**EXERCISE INSTRUCTIONS:**
Starting at the first line of the records below, reproduce every line up to and including the line with "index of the", but leave out all pictures.

*** RECORD EXTRACTS Section Begins ***

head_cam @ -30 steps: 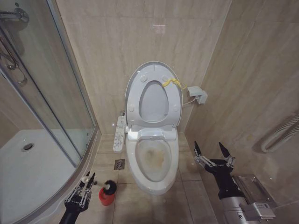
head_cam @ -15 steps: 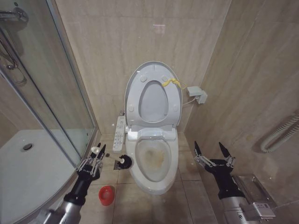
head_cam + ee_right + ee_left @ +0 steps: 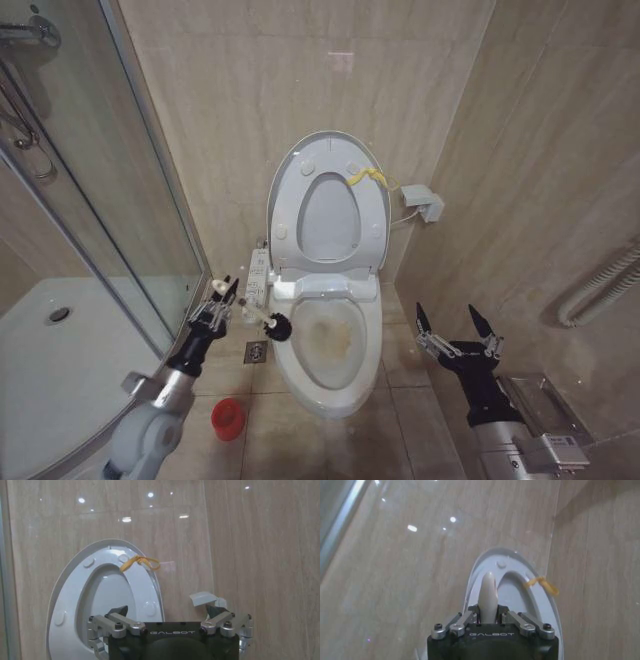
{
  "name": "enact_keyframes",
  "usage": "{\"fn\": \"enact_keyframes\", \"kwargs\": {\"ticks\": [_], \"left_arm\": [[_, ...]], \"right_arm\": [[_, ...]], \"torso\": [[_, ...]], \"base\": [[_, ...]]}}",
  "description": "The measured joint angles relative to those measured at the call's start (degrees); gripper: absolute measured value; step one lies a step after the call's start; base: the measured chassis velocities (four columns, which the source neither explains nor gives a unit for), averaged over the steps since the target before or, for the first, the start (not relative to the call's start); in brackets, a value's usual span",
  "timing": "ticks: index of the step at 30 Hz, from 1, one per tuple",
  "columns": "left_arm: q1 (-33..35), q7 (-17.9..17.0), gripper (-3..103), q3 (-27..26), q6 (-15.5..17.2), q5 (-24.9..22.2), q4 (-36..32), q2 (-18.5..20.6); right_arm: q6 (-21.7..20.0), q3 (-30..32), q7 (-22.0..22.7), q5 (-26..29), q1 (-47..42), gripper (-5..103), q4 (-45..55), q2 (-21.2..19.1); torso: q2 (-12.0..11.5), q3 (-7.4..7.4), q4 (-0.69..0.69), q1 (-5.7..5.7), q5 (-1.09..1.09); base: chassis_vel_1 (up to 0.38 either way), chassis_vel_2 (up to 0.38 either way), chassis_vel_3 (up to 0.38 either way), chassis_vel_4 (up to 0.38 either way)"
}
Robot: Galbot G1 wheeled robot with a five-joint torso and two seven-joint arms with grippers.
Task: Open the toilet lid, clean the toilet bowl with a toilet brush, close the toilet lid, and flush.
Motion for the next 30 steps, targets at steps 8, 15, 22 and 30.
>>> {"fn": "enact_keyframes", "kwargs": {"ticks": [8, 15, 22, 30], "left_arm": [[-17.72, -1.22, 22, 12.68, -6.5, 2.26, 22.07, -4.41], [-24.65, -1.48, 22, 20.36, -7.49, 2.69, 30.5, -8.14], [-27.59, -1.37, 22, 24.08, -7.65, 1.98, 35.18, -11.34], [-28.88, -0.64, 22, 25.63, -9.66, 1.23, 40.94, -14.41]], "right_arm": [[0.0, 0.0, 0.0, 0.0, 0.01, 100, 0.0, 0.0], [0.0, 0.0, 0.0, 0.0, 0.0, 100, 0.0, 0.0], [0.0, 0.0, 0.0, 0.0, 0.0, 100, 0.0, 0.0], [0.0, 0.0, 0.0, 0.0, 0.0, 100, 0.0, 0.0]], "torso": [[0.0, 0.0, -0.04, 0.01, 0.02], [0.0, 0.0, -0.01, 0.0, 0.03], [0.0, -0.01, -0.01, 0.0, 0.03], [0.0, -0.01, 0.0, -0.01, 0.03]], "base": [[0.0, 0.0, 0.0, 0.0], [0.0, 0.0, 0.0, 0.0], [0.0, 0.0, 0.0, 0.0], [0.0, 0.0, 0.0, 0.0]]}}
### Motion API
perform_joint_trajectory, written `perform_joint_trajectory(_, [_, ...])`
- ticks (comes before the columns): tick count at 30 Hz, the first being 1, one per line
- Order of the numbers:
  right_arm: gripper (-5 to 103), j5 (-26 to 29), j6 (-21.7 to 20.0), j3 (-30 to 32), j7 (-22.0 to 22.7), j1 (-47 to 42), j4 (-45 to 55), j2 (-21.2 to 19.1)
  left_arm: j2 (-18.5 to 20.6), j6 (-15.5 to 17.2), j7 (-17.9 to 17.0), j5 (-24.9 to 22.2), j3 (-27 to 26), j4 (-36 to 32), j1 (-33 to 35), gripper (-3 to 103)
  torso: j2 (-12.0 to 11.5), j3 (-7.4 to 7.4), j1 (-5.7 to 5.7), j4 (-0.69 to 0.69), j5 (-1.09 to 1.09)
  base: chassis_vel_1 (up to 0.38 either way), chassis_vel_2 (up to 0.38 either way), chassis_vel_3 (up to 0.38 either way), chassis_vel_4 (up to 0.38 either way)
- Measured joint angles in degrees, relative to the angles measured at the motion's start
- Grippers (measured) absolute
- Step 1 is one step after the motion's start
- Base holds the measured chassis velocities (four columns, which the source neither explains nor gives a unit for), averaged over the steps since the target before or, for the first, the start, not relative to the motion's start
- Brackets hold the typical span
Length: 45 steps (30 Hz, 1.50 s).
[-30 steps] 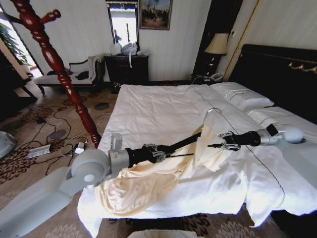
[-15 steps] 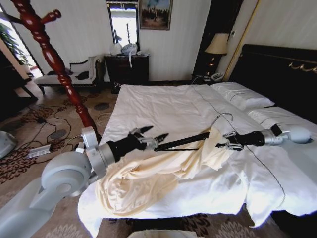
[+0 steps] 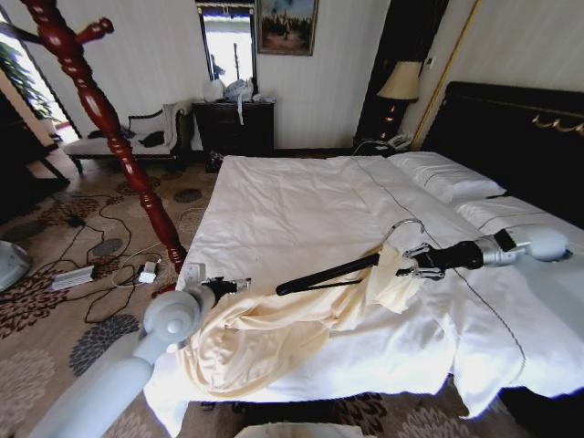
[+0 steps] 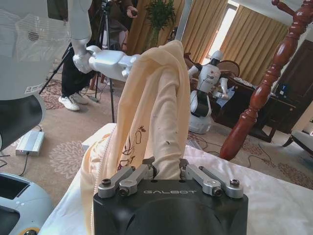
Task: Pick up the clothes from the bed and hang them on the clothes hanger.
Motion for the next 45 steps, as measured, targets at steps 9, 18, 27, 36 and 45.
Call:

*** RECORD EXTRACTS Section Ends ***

**ANSWER TO THIS EXERCISE:**
head_cam @ -30 steps: 
head_cam @ -15 steps: 
head_cam + ee_right + ee_left @ +0 steps: 
{
  "name": "enact_keyframes",
  "usage": "{\"fn\": \"enact_keyframes\", \"kwargs\": {\"ticks\": [_], \"left_arm\": [[_, ...]], \"right_arm\": [[_, ...]], \"torso\": [[_, ...]], \"base\": [[_, ...]]}}",
  "description": "The measured joint angles relative to those measured at the call's start (degrees); gripper: absolute measured value; step one lies a step after the call's start; base: the measured chassis velocities (four columns, which the source neither explains nor gives a unit for), averaged over the steps since the target before or, for the first, the start (not relative to the call's start); in brackets, a value's usual span",
  "timing": "ticks: index of the step at 30 Hz, from 1, one per tuple",

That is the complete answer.